Philip the Apostle
Philip of Bethsaida
Life and Ministry
Philip, like Andrew and Peter, was from the lakeside town of Bethsaida. The Fourth Gospel, which gives him more attention than the Synoptics, records his call directly by Jesus with the same words used to Matthew — Follow me — and his immediate evangelism of Nathanael (Bartholomew): We have found him of whom Moses in the law and the prophets did write, Jesus of Nazareth. He is the apostle Jesus tests before the feeding of the five thousand, the apostle the Greeks approach at the Passover requesting to see Jesus, and the apostle who in the upper room asks Lord, show us the Father. Eusebius, citing Polycrates of Ephesus writing about AD 190, places Philip's later ministry in the Roman province of Asia, settling at Hierapolis in the Lycus Valley, where he is buried with his daughters.
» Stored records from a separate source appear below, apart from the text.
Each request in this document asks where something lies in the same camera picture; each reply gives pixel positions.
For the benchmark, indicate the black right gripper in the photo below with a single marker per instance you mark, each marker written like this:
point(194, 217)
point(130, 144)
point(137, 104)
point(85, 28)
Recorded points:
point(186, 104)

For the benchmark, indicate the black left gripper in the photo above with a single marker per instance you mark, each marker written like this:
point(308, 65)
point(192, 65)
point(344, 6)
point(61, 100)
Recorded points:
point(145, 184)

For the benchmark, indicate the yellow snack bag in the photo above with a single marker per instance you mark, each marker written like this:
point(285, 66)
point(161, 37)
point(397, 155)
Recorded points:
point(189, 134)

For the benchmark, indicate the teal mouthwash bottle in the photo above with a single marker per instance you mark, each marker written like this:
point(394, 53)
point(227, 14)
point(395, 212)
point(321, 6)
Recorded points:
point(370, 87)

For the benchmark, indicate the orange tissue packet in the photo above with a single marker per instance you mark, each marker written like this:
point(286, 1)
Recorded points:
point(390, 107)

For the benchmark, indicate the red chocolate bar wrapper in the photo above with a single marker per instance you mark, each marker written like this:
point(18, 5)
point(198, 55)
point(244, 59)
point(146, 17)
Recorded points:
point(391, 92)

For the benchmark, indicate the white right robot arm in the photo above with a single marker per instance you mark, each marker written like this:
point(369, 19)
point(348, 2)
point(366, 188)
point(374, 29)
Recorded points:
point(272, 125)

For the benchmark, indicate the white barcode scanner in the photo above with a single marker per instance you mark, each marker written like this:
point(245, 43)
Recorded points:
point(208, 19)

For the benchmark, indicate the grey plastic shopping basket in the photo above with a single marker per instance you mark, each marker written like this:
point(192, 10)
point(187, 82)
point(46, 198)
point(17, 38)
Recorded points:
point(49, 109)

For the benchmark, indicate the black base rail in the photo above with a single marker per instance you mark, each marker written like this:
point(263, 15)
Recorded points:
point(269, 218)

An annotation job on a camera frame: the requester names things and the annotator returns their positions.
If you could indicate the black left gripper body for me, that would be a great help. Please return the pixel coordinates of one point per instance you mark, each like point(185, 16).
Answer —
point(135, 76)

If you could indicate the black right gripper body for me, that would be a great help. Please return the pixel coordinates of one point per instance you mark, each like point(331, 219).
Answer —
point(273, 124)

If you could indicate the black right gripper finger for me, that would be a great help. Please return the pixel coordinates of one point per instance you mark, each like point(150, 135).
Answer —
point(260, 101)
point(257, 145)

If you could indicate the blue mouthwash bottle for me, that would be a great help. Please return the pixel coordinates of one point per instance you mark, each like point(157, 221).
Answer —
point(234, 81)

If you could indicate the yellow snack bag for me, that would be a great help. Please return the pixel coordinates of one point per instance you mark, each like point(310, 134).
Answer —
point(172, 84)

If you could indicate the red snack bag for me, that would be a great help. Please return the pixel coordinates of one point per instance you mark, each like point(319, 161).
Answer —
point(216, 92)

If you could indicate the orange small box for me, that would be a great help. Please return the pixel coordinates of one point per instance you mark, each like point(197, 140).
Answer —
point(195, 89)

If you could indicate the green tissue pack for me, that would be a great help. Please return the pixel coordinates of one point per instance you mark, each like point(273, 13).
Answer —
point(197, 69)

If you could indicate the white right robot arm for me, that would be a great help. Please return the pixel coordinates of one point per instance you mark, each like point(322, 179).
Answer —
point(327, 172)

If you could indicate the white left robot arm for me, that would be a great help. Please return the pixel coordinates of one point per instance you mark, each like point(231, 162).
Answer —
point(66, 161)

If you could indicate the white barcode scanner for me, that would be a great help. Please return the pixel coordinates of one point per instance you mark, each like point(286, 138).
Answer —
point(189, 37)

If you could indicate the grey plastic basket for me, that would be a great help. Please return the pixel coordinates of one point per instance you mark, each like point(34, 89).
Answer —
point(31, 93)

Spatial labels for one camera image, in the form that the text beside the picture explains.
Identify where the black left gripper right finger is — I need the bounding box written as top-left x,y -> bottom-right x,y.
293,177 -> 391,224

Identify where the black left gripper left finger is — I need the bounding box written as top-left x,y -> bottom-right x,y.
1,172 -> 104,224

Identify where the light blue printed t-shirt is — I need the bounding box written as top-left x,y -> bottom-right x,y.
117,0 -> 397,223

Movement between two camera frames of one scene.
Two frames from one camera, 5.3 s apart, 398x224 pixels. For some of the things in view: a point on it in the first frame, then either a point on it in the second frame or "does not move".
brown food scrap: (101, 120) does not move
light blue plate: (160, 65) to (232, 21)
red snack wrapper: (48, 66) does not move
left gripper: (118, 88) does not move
He must be distinguished from Philip the Evangelist of Acts 8, though early sources sometimes blur the two.
Circumstances of Death
The Acts of Philip, a fourth-century apocryphal text, embroiders the older Hierapolis tradition with a narrative of his struggle against the cult of the viper-goddess there and his crucifixion head-downward (in some versions, crucifixion through the heels) under the proconsul of Phrygia. Archaeological excavations at Hierapolis in 2011 by the Italian team led by Francesco D'Andria identified the apostle's tomb and a first-to-fifth-century martyrium church complex built over it, lending physical confirmation to the literary tradition that Philip was buried at Hierapolis as the focus of an early Christian shrine. The mode of execution remains traditional rather than archaeologically verified; the location does not.
Legacy
Hierapolis became one of the major pilgrimage sites of early Asia Minor, and Philip's daughters — known as the four prophesying virgins of Acts 21:9 — became important witnesses for the second-century chronological framework of the apostolic generation. Philip's witness is that the apostle who asked Show us the Father was the apostle who saw, in time, Christ on the cross of glory and chose the same way home. The first man called Follow me from this town followed Him the whole distance.
Sources
Polycrates of Ephesus, cited in Eusebius, Ecclesiastical History III.31 and V.24; Acts of Philip (fourth century); F. D'Andria, The Sanctuary of St. Philip in Hierapolis (2012); Jerome, De Viris Illustribus 45.